Military Experts Blast Saudi Arabia’s Strategy in Yemen


American military experts are becoming more vocal in their criticisms as Saudi Arabia’s strategy of air campaigns against the Iranian-backed Houthi rebels in Yemen seems to be ineffective. One expert has even called the goal of a unitary, stable Yemen a “guaranteed failure”.
According to Fox News, David Andrew Weinberg, a senior fellow with the Foundation for Defense of Democracies, opined, “The Saudis had made a couple of missteps on their airstrikes… it seems that they have bitten off more they can chew diplomatically, in terms of what the optics of what the operation might look like.”
This criticism comes on the heels of an announcement and then immediate reversal that the Saudi-led coalition will be ending airstrikes. This announcement is met with the supposition that strategic errors leading to minimal military progress may be the prime reason that Saudi Arabia wants to and the air campaign.
Retired Air Force Colonel Cedric Leighton, who has served as an intelligence officer, has said, “Now, from a tactical, military sense, because there apparently are some difficulties with the targeting the Saudis are using, I would then say the strikes are not working.”
Part of the reason, Colonel Leighton says, is due to the non-coordinated nature of the air campaign, adding “airpower needs to be used in concert with other means of power – whether they be diplomatic, military on the ground, military maritime – those are the kind of things that make a difference.”
An article in the New York Times purports that the United States is facing challenging difficulties in trying to advise Saudi Arabia – a crucially-important Middle East ally – about how that country should wage its military campaign, especially since that campaign is beginning to interfere or undercut larger political aims.
The decision by the Saudi Arabian military to use airstrikes as a blunt means to force the rebels into a position where they will be forced to negotiate is actually having the opposite effect.
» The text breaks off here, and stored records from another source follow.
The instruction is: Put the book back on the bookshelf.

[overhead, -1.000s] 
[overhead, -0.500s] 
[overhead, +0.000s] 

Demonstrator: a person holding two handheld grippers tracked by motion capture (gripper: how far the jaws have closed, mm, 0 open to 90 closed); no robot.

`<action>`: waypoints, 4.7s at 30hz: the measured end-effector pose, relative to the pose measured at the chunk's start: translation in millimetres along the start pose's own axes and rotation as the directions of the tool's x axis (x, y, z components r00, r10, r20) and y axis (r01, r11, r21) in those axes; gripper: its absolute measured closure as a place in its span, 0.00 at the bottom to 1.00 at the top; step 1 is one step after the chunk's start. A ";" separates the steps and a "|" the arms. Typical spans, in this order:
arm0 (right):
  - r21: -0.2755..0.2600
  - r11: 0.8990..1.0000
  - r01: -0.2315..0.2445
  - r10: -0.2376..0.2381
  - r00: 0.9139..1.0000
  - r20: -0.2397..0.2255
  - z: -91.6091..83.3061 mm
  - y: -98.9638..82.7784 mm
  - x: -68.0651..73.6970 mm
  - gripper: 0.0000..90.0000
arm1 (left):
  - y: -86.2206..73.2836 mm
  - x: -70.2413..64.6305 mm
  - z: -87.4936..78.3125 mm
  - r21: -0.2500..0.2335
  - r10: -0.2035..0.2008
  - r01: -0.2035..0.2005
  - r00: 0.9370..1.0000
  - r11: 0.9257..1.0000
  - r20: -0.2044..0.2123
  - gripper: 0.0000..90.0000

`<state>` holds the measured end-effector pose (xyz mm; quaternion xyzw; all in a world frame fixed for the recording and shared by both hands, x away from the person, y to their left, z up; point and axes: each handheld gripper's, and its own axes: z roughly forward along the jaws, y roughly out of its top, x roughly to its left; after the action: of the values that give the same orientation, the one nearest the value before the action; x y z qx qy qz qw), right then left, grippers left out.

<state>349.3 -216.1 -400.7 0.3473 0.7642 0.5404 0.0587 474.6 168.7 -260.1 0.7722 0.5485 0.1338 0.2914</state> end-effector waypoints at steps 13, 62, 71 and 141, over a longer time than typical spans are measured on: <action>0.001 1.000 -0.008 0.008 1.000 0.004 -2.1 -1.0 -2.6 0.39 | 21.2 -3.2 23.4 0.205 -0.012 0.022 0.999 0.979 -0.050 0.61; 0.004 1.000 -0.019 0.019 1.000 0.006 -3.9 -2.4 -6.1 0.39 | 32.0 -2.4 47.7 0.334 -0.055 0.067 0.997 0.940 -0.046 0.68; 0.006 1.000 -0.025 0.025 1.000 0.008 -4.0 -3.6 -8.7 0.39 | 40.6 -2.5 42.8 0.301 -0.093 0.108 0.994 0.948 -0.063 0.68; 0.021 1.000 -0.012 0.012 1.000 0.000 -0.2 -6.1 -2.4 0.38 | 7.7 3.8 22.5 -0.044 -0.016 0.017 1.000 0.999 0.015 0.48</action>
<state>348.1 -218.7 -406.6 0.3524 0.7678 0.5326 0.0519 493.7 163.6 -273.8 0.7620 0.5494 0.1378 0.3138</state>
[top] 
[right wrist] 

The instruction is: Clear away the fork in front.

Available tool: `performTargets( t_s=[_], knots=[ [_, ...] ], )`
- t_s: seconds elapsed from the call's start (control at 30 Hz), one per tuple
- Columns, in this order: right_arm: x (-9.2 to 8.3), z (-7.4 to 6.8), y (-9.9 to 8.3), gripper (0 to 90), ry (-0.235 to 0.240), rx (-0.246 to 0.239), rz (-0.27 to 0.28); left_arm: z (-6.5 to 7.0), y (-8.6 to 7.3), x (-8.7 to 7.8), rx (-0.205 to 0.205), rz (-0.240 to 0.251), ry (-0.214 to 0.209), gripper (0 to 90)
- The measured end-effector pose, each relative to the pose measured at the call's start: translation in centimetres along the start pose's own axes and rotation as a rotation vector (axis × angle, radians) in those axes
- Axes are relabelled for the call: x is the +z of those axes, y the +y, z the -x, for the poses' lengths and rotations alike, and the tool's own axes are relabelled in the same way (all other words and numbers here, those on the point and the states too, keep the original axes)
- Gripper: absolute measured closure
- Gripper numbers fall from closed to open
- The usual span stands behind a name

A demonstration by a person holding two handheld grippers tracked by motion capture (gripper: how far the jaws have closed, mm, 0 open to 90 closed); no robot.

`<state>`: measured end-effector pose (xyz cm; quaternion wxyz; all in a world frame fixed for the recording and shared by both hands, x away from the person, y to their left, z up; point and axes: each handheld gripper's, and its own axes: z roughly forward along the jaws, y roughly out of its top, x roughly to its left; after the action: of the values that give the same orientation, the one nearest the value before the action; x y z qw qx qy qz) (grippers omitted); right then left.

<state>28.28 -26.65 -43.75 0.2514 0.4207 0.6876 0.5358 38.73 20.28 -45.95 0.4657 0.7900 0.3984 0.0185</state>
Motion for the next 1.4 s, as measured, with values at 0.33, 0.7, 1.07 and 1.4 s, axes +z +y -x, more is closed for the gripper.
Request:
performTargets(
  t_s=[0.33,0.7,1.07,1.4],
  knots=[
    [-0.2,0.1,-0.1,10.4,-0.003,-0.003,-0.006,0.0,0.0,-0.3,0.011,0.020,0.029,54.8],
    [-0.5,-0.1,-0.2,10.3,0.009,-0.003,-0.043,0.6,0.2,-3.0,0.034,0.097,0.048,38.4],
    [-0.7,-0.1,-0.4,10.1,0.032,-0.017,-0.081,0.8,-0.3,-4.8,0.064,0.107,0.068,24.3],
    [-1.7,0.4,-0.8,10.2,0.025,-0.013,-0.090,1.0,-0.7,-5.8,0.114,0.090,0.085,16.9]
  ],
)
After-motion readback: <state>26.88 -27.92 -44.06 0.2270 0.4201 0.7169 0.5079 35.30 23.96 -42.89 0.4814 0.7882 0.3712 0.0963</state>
The Houthi rebels have released public statements saying that they were ready to “resume political dialogue” under the auspices of the United Nations, but that resumption was conditional upon “a complete end to the aggression against Yemen”.
The Los Angeles Times reports that Rep. Adam B. Schiff, the top Democrat on the House Intelligence Committee said in a phone interview, “There is an effort to walk the Saudis through the process and point out that there is a limit to what you can accomplish through the air.”
A diplomatic solution may turn out to be the most desirable route, because in spite of the continued air campaign, Saudi Arabia’s largest goal has yet to be accomplished – the return to power of Abdu Rabbu Mansour, the Yemeni president who was forced out by the Houthi rebels and driven into exile.